Inferring Species Trees Directly from Biallelic Genetic Markers: Bypassing Gene Trees in a Full Coalescent Analysis
Author(s) -
David Bryant,
Remco Bouckaert,
Joseph Felsenstein,
Noah A. Rosenberg,
Arindam RoyChoudhury
Publication year - 2012
Publication title -
molecular biology and evolution
Language(s) - English
Resource type - Journals
SCImago Journal Rank - 6.637
H-Index - 218
eISSN - 1537-1719
pISSN - 0737-4038
DOI - 10.1093/molbev/mss086
Subject(s) - coalescent theory , biology , genetics , population , evolutionary biology , markov chain monte carlo , tree (set theory) , population genetics , divergence (linguistics) , gene , phylogenetic tree , bayesian probability , statistics , mathematics , mathematical analysis , demography , linguistics , philosophy , sociology
The multispecies coalescent provides an elegant theoretical framework for estimating species trees and species demographics from genetic markers. However, practical applications of the multispecies coalescent model are limited by the need to integrate or sample over all gene trees possible for each genetic marker. Here we describe a polynomial-time algorithm that computes the likelihood of a species tree directly from the markers under a finite-sites model of mutation effectively integrating over all possible gene trees.
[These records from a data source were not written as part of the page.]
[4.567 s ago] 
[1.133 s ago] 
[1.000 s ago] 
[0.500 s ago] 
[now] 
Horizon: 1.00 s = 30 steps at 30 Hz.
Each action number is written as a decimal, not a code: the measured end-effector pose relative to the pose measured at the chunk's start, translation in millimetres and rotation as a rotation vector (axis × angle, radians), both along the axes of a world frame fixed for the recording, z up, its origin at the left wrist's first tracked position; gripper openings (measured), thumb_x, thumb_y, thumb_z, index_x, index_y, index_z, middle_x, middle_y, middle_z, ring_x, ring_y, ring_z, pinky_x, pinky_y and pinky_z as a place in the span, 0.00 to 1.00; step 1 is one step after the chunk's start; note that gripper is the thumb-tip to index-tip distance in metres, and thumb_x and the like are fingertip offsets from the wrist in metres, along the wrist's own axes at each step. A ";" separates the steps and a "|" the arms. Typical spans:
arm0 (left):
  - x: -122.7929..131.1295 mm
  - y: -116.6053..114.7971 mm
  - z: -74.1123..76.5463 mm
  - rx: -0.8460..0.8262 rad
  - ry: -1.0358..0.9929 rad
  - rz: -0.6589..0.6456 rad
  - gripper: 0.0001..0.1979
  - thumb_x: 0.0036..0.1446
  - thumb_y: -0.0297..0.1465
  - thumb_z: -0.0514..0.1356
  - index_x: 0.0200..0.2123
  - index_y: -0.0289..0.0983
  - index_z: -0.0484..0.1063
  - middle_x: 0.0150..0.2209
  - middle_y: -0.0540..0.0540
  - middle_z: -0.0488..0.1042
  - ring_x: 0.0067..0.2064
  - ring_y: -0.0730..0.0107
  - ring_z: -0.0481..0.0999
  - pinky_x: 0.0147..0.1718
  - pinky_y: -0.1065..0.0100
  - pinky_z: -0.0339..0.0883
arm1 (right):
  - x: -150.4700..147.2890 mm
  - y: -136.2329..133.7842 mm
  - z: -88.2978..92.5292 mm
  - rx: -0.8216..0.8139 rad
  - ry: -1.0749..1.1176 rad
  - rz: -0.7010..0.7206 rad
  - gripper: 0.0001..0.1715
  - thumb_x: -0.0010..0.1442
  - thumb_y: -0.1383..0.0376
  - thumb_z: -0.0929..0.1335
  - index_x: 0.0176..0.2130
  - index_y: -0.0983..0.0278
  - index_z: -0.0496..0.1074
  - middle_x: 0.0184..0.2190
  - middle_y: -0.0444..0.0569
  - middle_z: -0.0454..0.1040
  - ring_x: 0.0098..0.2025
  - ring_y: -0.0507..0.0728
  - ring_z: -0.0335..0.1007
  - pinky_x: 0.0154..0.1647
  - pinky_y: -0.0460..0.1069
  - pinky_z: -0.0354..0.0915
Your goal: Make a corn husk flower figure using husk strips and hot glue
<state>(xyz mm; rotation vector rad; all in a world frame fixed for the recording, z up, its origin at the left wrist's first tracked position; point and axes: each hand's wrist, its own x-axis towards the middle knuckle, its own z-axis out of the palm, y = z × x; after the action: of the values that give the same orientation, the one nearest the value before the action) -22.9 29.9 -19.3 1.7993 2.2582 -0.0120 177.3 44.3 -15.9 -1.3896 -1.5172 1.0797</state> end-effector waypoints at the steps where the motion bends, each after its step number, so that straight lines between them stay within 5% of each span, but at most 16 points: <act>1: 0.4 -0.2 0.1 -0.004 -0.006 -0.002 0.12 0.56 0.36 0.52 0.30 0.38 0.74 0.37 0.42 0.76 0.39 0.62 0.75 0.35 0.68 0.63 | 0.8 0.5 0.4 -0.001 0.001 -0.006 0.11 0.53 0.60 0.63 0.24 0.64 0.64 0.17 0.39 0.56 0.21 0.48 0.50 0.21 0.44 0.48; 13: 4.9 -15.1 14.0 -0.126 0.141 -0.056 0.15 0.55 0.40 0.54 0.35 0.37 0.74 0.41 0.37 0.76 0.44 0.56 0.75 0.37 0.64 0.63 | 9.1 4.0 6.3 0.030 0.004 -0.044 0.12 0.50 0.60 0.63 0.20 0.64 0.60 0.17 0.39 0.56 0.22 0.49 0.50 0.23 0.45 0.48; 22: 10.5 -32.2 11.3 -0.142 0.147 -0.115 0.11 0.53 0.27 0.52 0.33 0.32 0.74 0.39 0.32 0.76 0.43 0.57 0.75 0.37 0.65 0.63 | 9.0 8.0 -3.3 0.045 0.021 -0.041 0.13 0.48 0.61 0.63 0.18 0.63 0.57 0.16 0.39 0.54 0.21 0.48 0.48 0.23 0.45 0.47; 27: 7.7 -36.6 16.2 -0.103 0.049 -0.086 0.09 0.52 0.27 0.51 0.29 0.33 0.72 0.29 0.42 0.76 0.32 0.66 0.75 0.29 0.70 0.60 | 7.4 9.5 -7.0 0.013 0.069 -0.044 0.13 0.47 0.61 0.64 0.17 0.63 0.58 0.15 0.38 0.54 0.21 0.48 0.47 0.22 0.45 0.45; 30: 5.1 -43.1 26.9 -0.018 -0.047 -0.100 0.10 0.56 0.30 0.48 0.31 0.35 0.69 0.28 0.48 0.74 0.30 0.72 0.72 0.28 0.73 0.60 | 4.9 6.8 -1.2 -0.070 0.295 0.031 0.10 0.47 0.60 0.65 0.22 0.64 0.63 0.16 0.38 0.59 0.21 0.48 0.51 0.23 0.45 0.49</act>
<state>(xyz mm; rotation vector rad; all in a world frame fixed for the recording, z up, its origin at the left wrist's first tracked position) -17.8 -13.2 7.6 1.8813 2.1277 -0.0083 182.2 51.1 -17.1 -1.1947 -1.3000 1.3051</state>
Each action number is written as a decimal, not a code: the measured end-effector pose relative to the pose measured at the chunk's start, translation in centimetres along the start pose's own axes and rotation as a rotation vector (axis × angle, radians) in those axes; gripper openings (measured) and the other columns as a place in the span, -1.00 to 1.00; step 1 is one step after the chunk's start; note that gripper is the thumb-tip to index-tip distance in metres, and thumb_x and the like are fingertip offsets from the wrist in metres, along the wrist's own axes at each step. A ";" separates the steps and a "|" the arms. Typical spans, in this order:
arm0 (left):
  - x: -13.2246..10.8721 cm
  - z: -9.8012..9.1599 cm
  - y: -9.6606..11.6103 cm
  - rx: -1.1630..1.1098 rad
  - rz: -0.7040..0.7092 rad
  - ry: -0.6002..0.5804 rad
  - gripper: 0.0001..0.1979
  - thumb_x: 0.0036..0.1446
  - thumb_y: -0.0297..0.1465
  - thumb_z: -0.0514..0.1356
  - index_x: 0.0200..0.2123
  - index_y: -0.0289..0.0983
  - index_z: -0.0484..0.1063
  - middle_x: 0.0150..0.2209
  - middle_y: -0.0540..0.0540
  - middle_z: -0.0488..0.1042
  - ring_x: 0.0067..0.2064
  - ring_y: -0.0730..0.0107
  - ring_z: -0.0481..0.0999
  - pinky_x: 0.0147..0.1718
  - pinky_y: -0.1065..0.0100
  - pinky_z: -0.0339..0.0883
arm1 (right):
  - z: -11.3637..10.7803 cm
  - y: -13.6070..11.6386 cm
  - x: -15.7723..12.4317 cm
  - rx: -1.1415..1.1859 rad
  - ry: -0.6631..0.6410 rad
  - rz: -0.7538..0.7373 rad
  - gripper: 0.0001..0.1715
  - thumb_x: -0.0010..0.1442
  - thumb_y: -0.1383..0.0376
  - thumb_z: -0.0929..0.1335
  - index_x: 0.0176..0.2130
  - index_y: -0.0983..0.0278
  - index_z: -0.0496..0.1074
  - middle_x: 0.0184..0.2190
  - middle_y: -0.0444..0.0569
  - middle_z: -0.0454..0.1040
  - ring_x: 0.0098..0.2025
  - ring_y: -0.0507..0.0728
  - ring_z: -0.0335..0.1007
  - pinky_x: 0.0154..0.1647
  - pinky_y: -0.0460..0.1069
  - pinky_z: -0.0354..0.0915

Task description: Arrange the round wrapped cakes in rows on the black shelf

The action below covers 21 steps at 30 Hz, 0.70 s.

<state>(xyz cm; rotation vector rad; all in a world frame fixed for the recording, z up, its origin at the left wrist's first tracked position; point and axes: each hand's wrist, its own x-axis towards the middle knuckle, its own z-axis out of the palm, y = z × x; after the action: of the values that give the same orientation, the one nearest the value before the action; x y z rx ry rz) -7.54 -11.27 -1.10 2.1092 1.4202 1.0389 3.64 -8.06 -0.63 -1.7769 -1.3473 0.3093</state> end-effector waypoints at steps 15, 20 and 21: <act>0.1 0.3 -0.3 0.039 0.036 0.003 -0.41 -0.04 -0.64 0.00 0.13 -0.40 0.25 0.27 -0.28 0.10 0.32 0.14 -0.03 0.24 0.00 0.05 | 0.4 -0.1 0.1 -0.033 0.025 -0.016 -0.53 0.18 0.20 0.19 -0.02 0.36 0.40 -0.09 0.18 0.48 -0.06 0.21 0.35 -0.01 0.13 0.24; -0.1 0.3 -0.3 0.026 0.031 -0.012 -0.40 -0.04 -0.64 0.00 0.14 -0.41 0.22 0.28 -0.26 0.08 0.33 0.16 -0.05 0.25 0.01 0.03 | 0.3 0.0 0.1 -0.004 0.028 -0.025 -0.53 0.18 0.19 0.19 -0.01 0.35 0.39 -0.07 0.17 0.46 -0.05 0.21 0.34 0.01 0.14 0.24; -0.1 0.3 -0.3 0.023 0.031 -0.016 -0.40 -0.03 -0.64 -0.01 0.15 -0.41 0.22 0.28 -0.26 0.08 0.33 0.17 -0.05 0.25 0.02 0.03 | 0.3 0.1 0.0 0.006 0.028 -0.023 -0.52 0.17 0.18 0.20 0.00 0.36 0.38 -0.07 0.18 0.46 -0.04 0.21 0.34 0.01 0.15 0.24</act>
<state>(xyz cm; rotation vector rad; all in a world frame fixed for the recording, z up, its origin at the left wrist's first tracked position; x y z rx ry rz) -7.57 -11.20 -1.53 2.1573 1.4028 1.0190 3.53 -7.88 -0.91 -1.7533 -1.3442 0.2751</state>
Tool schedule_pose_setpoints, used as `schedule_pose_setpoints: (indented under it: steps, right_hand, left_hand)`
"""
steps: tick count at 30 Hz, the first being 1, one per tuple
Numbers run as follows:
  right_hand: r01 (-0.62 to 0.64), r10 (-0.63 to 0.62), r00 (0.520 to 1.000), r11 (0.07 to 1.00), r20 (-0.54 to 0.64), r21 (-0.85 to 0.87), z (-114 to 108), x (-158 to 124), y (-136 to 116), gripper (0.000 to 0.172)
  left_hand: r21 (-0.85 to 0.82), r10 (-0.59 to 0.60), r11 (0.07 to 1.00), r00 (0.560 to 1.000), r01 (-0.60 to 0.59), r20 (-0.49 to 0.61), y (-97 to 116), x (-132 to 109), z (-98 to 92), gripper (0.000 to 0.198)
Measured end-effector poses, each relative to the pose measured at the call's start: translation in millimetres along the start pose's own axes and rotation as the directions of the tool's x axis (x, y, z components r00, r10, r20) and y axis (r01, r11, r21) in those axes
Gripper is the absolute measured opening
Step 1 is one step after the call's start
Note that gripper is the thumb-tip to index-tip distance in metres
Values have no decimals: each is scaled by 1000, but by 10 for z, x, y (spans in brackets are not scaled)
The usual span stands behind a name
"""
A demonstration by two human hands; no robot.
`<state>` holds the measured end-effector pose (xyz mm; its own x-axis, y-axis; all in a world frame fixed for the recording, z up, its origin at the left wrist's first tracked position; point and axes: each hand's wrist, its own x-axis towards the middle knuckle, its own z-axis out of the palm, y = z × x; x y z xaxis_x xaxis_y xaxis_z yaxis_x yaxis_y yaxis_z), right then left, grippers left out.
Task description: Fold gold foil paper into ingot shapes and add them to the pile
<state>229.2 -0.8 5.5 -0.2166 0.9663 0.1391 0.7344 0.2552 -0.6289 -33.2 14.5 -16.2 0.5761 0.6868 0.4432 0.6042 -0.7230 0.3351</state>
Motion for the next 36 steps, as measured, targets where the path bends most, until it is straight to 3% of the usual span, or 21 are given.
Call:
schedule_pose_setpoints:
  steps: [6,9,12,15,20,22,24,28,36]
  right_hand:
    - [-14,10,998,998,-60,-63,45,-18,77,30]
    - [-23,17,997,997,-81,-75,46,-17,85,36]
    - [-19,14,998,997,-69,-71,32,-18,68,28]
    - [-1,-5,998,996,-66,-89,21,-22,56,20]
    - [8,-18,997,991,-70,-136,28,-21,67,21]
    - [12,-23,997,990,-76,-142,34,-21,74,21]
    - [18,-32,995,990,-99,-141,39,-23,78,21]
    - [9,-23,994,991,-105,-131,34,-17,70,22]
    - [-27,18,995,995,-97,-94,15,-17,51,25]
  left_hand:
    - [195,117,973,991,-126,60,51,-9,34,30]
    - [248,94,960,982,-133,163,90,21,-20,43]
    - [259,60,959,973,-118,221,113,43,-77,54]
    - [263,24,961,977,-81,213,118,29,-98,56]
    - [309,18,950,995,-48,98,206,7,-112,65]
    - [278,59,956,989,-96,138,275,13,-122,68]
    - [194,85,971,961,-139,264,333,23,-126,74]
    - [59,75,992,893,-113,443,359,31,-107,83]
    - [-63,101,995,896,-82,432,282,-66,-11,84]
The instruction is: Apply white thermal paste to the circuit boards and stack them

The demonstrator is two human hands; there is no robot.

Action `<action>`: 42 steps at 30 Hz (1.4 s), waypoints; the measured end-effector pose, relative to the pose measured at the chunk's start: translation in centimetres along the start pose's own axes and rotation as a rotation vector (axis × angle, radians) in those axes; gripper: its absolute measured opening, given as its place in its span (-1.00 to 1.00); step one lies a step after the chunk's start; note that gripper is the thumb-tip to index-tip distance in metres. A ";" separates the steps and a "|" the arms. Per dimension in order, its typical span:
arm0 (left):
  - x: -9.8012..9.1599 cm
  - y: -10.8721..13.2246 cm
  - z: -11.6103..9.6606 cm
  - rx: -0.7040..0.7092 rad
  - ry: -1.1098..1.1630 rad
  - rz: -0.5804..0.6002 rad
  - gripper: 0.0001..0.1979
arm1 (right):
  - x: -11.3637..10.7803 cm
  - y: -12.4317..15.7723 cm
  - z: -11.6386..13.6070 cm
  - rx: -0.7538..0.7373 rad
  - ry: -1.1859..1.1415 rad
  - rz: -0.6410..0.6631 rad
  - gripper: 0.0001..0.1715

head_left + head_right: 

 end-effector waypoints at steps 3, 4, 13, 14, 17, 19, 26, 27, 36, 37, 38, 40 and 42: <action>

The method applies to independent (unlinked) biallelic markers such as well-spaced single nucleotide polymorphisms, and we have implemented it in SNAPP, a Markov chain Monte Carlo sampler for inferring species trees, divergence dates, and population sizes. We report results from simulation experiments and from an analysis of 1997 amplified fragment length polymorphism loci in 69 individuals sampled from six species of Ourisia (New Zealand native foxglove).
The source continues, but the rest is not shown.